* Directions
Each line holding the string "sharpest" is to be copied from the data.

Items from a dataset
== Segment start ==

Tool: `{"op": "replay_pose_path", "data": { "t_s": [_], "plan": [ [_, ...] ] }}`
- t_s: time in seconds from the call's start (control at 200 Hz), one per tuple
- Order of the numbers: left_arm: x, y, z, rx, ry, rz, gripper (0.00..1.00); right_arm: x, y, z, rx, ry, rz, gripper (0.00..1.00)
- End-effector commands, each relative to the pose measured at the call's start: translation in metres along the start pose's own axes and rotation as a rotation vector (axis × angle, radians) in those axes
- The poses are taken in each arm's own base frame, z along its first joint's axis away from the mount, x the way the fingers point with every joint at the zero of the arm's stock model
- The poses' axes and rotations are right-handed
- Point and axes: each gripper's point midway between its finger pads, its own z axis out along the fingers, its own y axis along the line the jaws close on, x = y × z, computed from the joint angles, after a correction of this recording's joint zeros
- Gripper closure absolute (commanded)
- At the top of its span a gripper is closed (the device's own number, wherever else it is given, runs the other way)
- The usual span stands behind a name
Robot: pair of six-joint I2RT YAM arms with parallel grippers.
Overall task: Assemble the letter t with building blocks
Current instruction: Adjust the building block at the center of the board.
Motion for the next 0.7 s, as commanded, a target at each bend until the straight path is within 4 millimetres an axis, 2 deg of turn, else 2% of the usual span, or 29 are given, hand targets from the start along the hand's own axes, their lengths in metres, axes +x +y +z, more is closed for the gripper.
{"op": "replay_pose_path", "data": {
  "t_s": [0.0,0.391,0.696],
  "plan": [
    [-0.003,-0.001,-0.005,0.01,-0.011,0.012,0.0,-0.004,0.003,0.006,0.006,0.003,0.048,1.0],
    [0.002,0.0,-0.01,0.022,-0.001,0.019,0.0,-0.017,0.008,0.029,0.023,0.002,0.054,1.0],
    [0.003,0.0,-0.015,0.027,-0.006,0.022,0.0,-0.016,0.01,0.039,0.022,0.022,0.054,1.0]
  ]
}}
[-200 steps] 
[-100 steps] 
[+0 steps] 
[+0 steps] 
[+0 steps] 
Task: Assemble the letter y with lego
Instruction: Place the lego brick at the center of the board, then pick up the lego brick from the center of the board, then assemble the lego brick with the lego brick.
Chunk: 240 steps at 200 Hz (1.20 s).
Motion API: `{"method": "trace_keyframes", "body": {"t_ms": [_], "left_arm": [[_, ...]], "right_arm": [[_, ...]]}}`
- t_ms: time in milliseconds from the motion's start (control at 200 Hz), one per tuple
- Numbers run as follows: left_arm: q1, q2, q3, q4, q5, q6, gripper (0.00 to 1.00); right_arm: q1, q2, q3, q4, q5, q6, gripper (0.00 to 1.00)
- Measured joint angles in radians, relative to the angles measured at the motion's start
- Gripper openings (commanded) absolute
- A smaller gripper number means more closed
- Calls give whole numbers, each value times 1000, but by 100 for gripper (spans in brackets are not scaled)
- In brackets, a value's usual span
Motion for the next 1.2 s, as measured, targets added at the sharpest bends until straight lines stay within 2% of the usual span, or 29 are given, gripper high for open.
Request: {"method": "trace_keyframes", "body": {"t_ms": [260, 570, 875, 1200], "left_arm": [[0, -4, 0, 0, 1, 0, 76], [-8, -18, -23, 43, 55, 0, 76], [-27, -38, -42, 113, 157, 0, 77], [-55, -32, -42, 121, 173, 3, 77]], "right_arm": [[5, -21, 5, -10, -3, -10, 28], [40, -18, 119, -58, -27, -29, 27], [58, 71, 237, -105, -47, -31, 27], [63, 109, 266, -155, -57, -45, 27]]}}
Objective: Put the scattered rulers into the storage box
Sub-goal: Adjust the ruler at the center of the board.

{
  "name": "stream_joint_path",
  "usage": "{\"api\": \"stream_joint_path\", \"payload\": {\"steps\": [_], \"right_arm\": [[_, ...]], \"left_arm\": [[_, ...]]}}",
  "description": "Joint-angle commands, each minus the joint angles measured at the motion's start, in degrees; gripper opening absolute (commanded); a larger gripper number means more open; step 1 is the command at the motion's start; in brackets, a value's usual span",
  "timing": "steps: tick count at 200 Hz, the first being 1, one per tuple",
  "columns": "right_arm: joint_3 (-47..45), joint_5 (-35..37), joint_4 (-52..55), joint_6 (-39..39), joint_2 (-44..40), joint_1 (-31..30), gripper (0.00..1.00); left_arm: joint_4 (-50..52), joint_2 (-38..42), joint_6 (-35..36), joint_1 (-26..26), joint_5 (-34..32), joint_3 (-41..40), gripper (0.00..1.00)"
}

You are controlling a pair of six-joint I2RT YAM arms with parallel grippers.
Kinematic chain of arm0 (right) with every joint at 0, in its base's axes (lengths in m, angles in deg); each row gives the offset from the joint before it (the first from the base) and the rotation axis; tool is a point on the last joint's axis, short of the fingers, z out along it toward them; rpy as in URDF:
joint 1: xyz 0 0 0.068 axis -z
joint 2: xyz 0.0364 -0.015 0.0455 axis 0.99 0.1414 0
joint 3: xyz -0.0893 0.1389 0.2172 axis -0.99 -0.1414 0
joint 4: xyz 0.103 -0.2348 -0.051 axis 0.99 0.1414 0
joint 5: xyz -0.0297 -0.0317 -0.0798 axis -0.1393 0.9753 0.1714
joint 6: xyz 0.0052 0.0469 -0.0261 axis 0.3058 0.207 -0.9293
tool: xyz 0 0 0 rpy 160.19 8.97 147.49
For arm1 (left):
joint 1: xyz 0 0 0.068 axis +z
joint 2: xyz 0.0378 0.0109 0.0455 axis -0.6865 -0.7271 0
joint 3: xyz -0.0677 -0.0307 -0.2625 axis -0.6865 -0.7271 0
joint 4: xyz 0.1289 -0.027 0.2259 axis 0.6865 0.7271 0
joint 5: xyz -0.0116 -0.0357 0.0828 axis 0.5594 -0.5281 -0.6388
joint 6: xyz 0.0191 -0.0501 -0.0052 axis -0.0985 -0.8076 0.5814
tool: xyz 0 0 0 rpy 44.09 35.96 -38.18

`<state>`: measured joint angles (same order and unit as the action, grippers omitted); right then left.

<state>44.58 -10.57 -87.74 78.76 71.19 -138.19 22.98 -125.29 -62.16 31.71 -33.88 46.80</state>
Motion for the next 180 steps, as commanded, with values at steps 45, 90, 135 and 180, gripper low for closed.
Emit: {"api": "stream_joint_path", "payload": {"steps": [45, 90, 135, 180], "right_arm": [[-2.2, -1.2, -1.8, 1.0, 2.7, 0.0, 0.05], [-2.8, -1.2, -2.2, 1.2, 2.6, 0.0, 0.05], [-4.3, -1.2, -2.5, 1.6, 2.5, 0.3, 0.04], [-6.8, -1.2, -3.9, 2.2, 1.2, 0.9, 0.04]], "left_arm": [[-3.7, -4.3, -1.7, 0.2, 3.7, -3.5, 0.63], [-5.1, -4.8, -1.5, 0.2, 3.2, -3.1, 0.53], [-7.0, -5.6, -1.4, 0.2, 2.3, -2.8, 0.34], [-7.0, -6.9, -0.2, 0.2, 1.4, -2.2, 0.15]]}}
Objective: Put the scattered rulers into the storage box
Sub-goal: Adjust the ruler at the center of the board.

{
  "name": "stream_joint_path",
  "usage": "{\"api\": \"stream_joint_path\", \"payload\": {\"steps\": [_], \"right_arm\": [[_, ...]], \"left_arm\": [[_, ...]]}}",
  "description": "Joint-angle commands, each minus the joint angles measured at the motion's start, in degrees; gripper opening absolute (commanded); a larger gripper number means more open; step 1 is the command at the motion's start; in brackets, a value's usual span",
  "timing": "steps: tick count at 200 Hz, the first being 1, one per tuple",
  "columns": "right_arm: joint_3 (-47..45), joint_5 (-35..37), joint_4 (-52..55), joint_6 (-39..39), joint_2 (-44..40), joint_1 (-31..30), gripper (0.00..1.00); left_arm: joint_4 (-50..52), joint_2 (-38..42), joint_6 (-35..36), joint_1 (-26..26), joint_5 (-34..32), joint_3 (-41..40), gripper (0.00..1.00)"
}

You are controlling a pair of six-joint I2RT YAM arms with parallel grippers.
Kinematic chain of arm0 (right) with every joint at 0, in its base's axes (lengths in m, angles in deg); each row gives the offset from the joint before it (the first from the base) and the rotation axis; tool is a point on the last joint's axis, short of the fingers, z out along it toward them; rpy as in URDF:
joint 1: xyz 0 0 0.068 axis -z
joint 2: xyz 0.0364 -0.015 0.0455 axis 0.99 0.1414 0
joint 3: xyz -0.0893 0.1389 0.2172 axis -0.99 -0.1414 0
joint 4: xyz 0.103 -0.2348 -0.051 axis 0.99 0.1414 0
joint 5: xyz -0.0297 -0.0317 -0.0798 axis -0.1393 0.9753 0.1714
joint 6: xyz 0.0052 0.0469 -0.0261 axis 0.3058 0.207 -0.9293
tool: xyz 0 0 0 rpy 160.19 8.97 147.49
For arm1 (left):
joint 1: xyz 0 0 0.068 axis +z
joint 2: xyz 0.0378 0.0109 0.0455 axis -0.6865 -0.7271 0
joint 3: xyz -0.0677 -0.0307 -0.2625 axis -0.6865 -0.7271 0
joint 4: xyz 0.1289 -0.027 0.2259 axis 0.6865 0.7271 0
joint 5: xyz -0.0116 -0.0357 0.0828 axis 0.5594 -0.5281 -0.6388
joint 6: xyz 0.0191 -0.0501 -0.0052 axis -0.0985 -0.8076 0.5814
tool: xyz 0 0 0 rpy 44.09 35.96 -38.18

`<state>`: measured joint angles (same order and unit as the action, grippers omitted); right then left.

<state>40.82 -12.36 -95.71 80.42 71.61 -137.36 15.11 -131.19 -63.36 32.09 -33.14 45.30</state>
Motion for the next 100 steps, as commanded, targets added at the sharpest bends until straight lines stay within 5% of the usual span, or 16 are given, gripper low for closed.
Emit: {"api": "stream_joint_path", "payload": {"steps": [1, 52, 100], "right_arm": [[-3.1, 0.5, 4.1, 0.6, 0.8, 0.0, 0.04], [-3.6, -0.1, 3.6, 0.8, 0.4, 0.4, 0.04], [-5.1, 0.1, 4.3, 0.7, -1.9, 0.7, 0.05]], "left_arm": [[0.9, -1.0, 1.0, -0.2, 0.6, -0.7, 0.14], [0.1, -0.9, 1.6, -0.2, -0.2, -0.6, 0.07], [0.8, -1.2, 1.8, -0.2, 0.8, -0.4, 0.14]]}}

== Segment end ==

* Exercise answer
Motion for the next 1.2 s, as measured, targets added at the sharpest bends until straight lines stay within 2% of the usual span, or 29 are given, gripper high for open.
Motion for the next 100 steps, as commanded, targets added at the sharpest bends until straight lines stay within 5% of the usual span, or 16 are given, gripper low for closed.

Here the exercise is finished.